> WORK REQUEST
For the word "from", tally the lines of the data that contain it and give the tally alone.

==== DATA ====

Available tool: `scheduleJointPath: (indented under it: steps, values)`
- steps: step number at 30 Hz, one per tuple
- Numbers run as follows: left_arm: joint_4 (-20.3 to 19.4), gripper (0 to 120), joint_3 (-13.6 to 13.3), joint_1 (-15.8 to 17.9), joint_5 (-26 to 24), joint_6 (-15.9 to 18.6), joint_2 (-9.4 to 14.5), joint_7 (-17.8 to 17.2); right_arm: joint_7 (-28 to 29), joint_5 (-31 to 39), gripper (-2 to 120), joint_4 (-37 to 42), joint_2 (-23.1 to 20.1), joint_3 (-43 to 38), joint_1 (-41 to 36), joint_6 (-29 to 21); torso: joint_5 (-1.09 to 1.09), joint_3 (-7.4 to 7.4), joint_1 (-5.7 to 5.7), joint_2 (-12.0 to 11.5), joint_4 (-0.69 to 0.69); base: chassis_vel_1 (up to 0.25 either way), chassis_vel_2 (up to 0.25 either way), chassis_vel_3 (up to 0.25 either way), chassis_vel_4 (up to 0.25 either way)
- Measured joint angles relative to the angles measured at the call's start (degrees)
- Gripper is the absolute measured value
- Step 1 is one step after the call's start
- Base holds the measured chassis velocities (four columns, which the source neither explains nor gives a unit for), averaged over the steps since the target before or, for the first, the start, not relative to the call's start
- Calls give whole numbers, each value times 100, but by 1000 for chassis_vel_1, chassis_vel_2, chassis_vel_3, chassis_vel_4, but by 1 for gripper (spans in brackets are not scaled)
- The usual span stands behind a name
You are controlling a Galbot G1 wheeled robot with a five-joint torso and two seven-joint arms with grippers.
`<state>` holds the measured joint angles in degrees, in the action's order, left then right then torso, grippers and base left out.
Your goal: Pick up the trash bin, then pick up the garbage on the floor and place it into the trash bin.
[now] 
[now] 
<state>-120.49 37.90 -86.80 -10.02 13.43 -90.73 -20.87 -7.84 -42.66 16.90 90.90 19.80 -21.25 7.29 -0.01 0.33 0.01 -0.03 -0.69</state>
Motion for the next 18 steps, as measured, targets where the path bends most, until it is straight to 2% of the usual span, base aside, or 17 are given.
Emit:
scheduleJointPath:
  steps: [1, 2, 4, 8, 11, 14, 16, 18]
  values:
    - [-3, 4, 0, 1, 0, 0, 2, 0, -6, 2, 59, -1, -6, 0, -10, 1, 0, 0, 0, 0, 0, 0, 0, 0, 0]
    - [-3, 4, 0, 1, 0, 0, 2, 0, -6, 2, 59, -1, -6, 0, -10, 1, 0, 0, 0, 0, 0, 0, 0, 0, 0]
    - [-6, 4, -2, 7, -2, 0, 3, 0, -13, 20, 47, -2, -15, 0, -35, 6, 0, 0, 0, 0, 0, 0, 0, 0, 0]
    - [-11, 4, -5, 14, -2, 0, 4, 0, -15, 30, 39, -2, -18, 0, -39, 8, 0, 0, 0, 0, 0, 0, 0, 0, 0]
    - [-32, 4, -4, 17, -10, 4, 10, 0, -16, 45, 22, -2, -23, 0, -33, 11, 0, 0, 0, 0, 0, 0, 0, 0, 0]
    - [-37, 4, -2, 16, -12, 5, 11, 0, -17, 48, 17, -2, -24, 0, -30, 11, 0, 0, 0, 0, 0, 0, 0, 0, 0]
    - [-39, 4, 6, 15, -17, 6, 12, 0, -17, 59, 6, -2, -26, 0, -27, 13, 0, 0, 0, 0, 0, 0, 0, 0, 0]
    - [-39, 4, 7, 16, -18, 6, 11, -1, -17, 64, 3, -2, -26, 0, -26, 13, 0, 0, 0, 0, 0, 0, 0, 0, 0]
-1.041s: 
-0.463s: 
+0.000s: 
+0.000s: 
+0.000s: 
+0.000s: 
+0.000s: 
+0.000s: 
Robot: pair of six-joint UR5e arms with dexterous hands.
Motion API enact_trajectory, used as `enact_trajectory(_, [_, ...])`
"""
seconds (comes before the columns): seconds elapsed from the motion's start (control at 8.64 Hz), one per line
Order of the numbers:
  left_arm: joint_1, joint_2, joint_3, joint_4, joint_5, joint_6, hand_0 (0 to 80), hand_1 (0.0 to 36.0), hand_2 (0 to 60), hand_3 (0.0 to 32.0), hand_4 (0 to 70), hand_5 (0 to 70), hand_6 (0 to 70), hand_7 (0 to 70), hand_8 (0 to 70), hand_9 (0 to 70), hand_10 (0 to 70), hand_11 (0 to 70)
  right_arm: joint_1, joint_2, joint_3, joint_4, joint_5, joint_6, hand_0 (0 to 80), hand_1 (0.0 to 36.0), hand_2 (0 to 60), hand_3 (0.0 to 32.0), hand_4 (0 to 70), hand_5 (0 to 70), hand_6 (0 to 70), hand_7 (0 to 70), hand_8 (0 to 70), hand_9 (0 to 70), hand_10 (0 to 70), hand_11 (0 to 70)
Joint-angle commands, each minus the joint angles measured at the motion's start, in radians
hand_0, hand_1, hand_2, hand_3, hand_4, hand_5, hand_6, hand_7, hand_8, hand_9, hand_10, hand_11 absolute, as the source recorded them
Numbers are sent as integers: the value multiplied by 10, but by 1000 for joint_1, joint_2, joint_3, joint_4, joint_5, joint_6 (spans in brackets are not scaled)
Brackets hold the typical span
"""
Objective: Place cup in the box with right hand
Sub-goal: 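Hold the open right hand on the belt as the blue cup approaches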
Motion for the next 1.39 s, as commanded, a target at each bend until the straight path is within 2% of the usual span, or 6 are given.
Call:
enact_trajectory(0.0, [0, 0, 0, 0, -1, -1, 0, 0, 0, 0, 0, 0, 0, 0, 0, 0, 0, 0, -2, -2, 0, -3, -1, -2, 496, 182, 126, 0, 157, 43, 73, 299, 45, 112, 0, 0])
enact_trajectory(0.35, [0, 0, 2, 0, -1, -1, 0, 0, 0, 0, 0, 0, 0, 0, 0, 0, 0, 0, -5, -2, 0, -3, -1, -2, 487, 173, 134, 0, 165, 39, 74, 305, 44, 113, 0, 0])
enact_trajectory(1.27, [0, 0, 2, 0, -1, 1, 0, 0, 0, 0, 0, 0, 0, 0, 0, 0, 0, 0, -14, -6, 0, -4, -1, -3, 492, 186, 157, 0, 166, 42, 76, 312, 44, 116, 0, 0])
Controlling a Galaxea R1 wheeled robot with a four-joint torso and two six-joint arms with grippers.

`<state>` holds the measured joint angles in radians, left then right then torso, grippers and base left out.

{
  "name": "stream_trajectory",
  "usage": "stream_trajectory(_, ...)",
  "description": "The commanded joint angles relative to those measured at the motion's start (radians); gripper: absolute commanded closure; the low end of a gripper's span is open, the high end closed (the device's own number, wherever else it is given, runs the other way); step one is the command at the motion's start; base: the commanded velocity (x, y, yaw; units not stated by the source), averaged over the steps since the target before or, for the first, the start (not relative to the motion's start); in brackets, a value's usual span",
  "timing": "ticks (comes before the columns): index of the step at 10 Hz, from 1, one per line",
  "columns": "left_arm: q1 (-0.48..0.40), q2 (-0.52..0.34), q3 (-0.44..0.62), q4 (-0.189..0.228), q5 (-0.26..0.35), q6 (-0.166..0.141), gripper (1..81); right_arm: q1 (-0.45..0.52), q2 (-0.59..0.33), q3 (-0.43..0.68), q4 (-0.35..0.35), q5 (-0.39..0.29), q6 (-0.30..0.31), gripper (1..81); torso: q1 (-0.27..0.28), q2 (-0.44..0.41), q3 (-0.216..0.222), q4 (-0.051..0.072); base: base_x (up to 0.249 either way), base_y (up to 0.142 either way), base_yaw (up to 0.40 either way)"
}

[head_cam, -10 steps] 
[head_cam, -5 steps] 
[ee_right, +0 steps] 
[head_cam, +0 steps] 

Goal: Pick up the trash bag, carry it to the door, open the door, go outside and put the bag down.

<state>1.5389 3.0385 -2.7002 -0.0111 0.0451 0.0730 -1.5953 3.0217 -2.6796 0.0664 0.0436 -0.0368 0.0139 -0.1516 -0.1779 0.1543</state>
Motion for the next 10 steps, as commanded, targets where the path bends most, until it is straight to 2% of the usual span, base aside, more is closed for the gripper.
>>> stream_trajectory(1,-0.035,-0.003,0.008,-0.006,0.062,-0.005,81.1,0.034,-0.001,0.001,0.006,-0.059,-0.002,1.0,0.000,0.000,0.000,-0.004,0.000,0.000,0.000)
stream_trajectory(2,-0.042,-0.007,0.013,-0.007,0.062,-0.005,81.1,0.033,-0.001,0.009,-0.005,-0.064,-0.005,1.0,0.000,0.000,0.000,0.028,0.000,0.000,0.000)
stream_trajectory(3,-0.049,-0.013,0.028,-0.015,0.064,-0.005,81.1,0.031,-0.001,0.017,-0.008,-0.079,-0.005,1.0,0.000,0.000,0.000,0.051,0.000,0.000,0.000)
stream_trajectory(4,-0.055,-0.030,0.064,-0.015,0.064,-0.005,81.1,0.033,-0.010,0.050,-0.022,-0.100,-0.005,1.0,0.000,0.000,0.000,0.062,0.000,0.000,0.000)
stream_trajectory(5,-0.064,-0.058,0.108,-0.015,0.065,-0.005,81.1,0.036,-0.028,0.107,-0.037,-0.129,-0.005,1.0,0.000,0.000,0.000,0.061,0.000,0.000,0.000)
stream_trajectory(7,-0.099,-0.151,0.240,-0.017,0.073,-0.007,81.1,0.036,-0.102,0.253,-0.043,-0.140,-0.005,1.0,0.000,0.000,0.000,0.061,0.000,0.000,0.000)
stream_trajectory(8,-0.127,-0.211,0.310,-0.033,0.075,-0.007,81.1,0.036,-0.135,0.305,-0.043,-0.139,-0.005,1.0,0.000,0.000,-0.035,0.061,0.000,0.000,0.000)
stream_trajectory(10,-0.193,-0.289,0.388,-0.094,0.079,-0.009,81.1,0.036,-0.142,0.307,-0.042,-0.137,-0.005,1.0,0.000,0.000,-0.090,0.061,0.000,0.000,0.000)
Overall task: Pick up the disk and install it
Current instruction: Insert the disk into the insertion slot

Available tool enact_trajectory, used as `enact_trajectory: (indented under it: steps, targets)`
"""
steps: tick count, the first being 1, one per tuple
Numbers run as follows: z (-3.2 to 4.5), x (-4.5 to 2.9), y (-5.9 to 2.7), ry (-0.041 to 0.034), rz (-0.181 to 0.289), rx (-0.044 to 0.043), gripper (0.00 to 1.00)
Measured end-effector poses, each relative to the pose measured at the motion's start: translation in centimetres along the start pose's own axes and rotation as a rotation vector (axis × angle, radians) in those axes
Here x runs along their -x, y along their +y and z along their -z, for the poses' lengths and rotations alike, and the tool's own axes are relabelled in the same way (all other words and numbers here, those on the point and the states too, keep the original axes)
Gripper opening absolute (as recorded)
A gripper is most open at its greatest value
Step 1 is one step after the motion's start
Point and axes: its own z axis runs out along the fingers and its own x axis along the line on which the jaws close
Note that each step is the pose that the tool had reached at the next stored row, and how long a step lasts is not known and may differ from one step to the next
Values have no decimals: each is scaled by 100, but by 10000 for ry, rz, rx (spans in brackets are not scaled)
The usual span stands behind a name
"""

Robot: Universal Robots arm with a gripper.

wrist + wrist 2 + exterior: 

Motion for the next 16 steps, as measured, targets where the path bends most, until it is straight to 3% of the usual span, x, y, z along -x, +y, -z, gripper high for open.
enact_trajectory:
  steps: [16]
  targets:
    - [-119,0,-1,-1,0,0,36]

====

> TASK ANSWER
3